EXERCISE BRIEF -> Only the text should come through, so restate the listing exactly and drop its images.

INPUT DATA ->
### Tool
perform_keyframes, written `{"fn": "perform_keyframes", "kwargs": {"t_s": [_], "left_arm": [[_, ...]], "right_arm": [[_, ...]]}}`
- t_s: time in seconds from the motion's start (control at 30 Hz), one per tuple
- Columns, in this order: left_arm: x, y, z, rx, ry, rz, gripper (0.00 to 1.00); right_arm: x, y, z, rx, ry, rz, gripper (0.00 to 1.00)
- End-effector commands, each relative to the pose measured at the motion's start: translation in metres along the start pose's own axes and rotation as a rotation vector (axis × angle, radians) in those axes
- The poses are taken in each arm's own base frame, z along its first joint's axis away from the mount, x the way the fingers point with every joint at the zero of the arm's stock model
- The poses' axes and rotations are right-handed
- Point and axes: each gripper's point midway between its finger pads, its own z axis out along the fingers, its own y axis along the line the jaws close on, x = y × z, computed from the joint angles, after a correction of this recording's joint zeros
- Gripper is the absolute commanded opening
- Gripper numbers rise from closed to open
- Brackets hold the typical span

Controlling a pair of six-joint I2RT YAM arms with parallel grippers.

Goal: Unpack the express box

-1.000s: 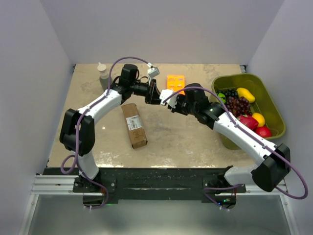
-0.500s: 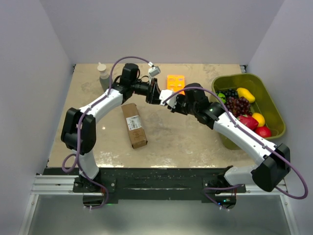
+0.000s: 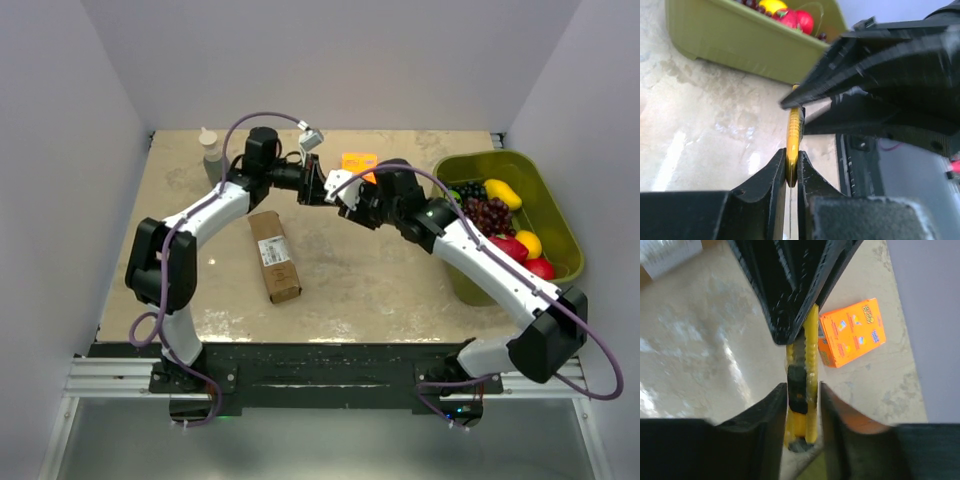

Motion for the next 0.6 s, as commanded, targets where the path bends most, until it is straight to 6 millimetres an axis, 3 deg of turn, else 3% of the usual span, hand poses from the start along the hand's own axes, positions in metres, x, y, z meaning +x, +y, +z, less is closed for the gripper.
{"fn": "perform_keyframes", "kwargs": {"t_s": [0.0, 0.03, 0.07, 0.1, 0.13, 0.2, 0.43, 0.57], "left_arm": [[-0.046, -0.04, -0.023, 0.084, -0.142, 0.135, 0.0], [-0.048, -0.042, -0.028, 0.079, -0.164, 0.134, 0.0], [-0.046, -0.043, -0.035, 0.075, -0.176, 0.093, 0.0], [-0.049, -0.045, -0.037, 0.081, -0.186, 0.115, 0.0], [-0.051, -0.047, -0.039, 0.086, -0.19, 0.119, 0.0], [-0.057, -0.056, -0.043, 0.102, -0.203, 0.13, 0.0], [-0.07, -0.061, -0.046, 0.118, -0.179, 0.157, 0.0], [-0.07, -0.058, -0.047, 0.113, -0.176, 0.144, 0.0]], "right_arm": [[-0.048, -0.034, -0.014, -0.049, -0.16, 0.241, 0.6], [-0.066, -0.049, -0.022, -0.061, -0.217, 0.345, 0.72], [-0.064, -0.064, -0.027, -0.065, -0.238, 0.405, 0.77], [-0.075, -0.056, -0.032, -0.158, -0.287, 0.437, 0.78], [-0.084, -0.063, -0.035, -0.183, -0.312, 0.477, 0.79], [-0.084, -0.067, -0.039, -0.237, -0.328, 0.526, 0.8], [-0.082, -0.022, -0.045, -0.596, -0.431, 0.61, 0.78], [-0.083, -0.011, -0.048, -0.667, -0.455, 0.609, 0.75]]}}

YOUR RESPONSE ->
### Tool
perform_keyframes, written `{"fn": "perform_keyframes", "kwargs": {"t_s": [_], "left_arm": [[_, ...]], "right_arm": [[_, ...]]}}`
- t_s: time in seconds from the motion's start (control at 30 Hz), one per tuple
- Columns, in this order: left_arm: x, y, z, rx, ry, rz, gripper (0.00 to 1.00); right_arm: x, y, z, rx, ry, rz, gripper (0.00 to 1.00)
- End-effector commands, each relative to the pose measured at the motion's start: translation in metres along the start pose's own axes and rotation as a rotation vector (axis × angle, radians) in those axes
- The poses are taken in each arm's own base frame, z along its first joint's axis away from the mount, x the way the fingers point with every joint at the zero of the arm's stock model
- The poses' axes and rotations are right-handed
- Point and axes: each gripper's point midway between its finger pads, its own z axis out along the fingers, its own y axis along the line the jaws close on, x = y × z, computed from the joint angles, after a correction of this recording's joint zeros
- Gripper is the absolute commanded opening
- Gripper numbers rise from closed to open
- Brackets hold the typical span

Controlling a pair of six-joint I2RT YAM arms with parallel grippers.

Goal: Unpack the express box

-1.000s: 
-0.500s: 
+0.000s: 

Motion for the next 0.6 s, as commanded, targets where the path bends most, until it is straight to 6 millimetres an axis, 3 deg of turn, else 3% of the usual span, hand poses from the start along the hand's own axes, positions in metres, x, y, z meaning +x, +y, +z, less is closed for the gripper.
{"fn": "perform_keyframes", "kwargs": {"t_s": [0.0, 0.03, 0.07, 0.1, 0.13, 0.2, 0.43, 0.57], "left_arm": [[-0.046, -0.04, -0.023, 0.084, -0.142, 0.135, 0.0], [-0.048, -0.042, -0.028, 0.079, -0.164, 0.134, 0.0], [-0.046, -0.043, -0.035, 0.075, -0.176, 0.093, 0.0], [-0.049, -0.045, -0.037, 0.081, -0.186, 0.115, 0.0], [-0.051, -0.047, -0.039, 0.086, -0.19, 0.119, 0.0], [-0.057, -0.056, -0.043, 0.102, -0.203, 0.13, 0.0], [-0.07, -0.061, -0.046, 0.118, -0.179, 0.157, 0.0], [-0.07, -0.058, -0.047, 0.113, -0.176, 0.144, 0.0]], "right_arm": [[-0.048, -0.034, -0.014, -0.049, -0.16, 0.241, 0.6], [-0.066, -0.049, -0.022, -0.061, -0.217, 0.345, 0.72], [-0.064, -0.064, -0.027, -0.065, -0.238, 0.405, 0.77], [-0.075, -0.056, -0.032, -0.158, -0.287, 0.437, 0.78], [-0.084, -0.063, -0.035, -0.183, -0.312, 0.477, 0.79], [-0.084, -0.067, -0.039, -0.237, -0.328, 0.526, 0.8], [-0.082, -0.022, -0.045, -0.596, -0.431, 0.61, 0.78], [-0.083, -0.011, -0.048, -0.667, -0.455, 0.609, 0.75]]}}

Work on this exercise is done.